Openings  -   -  Share

Following a busy summer, the Serpentine Galleries host an invigorating programme of new exhibitions and events this autumn, including the first UK solo presentation of Torbjørn Rødland, an exhibition of confounding paintings by Wade Guyton, as well as an off-site project at 180 The Strand with filmmaker Arthur Jafa – Something Curated takes a closer look. This year’s Serpentine Pavilion, designed by Francis Kéré, has been extended, now open until 19 November 2017.

 

Torbjørn Rødland || The Touch That Made You (Until 19 Nov 2017)

Torbjørn Rødland, the Norwegian-born, Los Angeles-based photographer, is known for his portraits, still lifes and landscapes, which simultaneously inhabit and disrupt the realm of the everyday. Depicting situations that can appear overly familiar, Rødland’s photographs reveal an underlying lyricism and poetic language that result from the artist’s reconfiguration of the diverse material and media that surround us.

Torbjørn Rødland, Trichotillomania, 2010, Private Collection

The Touch That Made You at the Sackler Gallery brings together a diverse selection of works from the past two decades, which demonstrate the breadth of subjects captured and scenarios created by the artist. It includes Rødland’s film, 732 BPM (2005), animating subjects with the continuous, metronomic beats of dance music, which fills the exhibition space. The show’s title refers to the physical and immaterial aspects of his images, from the rays of light and liquid touches that gradually reveal an image in the darkroom to the framing and staging enacted through the lens.

Torbjørn Rødland, Heiress with Dogs, 2014, Courtesy of Galerie Rodolphe Janssen, Brussels

At first glance, Rødland’s work often inhabits the aesthetic space of commercial photography due to a formal clarity and, at times, fetishistic approach to subjects, objects and materials. Recurring tropes within his images include produce such as oranges, bananas, cakes and octopus tentacles, and close-ups of body parts and related accessories. Knees, feet and torsos partner with pads, socks and tattoos, while viscous substances, such as honey and paint, coat, ooze and drip over his subjects.
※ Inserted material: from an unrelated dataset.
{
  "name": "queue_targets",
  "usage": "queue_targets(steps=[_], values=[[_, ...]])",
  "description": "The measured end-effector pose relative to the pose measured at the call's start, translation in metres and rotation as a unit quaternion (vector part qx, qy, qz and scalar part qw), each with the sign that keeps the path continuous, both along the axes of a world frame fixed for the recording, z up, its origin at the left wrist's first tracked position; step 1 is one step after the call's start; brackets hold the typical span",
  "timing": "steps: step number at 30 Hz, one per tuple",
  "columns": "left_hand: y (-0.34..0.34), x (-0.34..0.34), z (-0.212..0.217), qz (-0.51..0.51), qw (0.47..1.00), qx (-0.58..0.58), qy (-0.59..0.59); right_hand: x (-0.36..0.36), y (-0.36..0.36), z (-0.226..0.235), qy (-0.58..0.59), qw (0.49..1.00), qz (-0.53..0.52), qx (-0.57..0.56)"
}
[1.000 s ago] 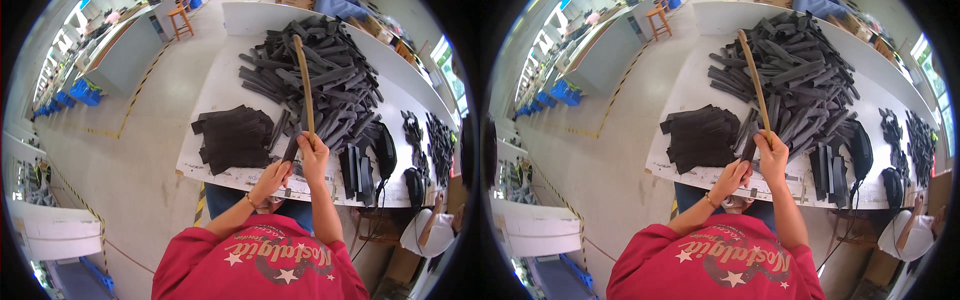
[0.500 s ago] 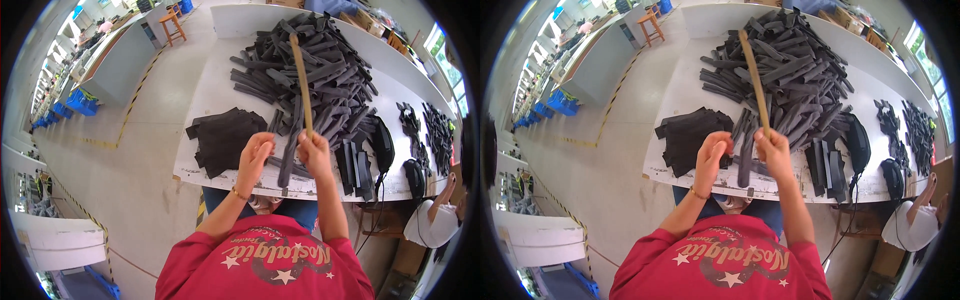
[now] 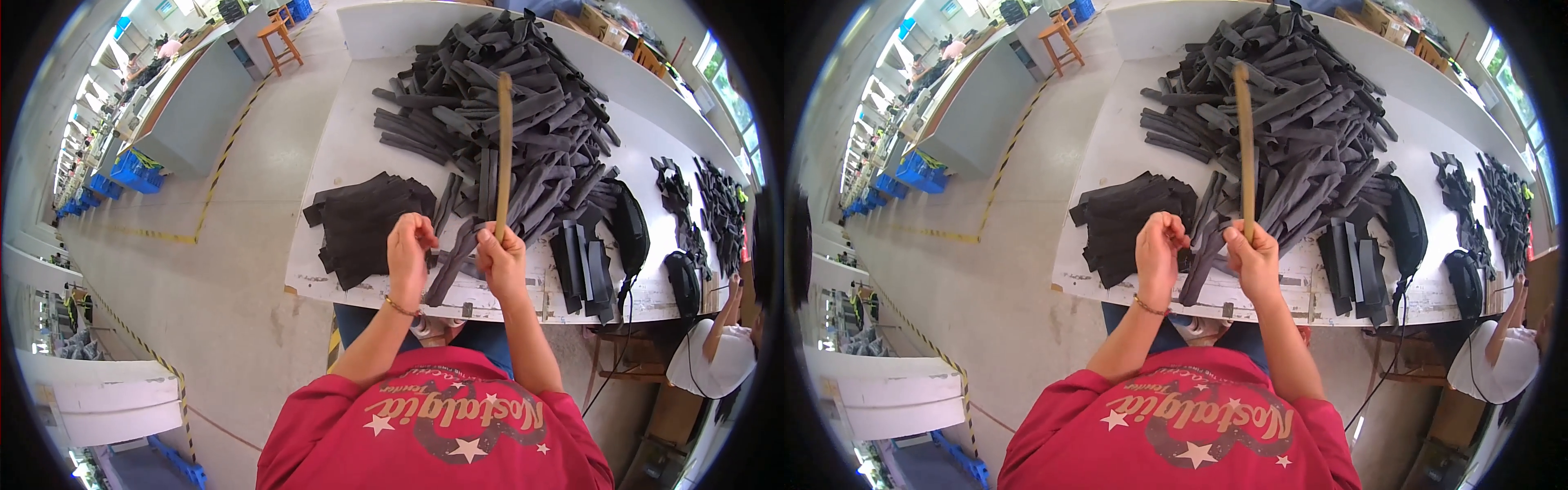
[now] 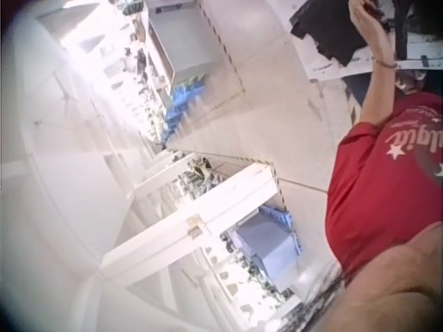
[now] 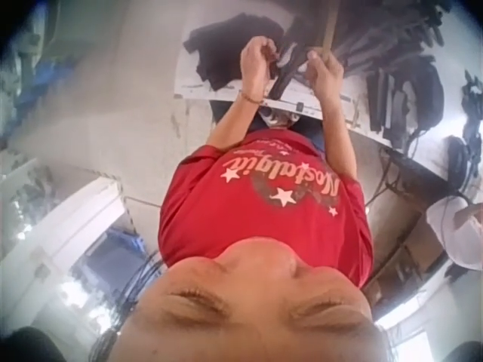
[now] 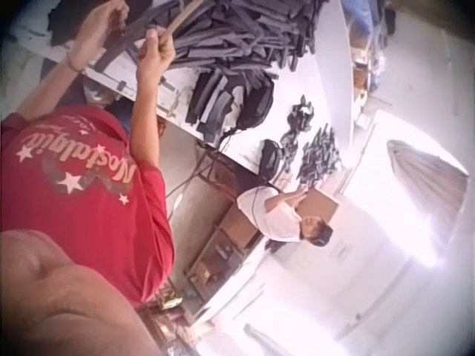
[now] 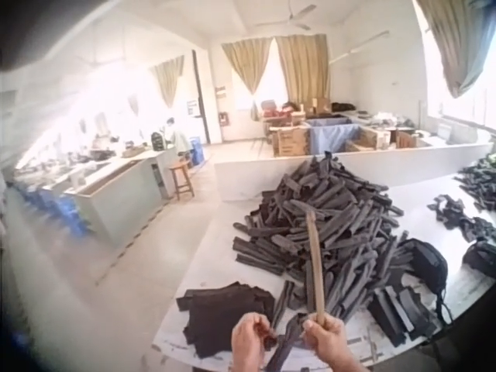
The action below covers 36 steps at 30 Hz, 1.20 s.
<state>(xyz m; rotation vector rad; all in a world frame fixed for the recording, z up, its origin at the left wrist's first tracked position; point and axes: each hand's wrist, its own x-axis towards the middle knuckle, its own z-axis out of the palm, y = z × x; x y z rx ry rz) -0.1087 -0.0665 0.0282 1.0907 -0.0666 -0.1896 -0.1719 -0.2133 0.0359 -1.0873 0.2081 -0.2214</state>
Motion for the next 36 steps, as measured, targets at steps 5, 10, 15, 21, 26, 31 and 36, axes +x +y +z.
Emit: queue_targets(steps=[5,10,15,21,26,31,36], values=[[-0.007,-0.014,0.021,-0.075,0.989,0.082,-0.097,0.001,0.012,0.000,0.044,0.994,0.015,-0.097],[0.024,0.036,0.000,0.134,0.971,-0.140,0.140,0.001,0.013,-0.003,0.064,0.984,0.006,-0.164],[0.067,0.030,-0.012,0.101,0.977,0.155,-0.110,0.060,-0.038,0.017,-0.008,0.939,-0.144,-0.312],[0.069,0.020,-0.039,0.123,0.784,0.467,-0.391,0.072,-0.049,0.022,0.008,0.879,-0.193,-0.436],[0.065,0.027,-0.058,-0.012,0.680,0.538,-0.498,0.010,-0.041,-0.017,0.024,0.892,-0.135,-0.431],[0.064,0.021,-0.054,-0.014,0.718,0.520,-0.462,-0.038,-0.052,-0.042,0.049,0.925,-0.010,-0.377],[0.062,0.032,-0.066,-0.030,0.713,0.545,-0.440,-0.064,-0.067,-0.038,0.058,0.854,0.051,-0.514]])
Rødland’s approach to image-making draws attention to the constructed nature of the image, while leaving open the potential for unexpected outcomes.

 

Wade Guyton || Das New Yorker Atelier, Abridged (Until 4 Feb 2018)

American artist Wade Guyton, a truly 21st century painter, uses digital technologies, including iPhones, cameras, computers and consumer-grade Epson printers, as tools to create both large-scale paintings on linen and smaller compositions on paper. In his practice, Guyton explores the translations that occur between these tools, transforming three dimensions into digital information that is subsequently reproduced on surfaces and in space.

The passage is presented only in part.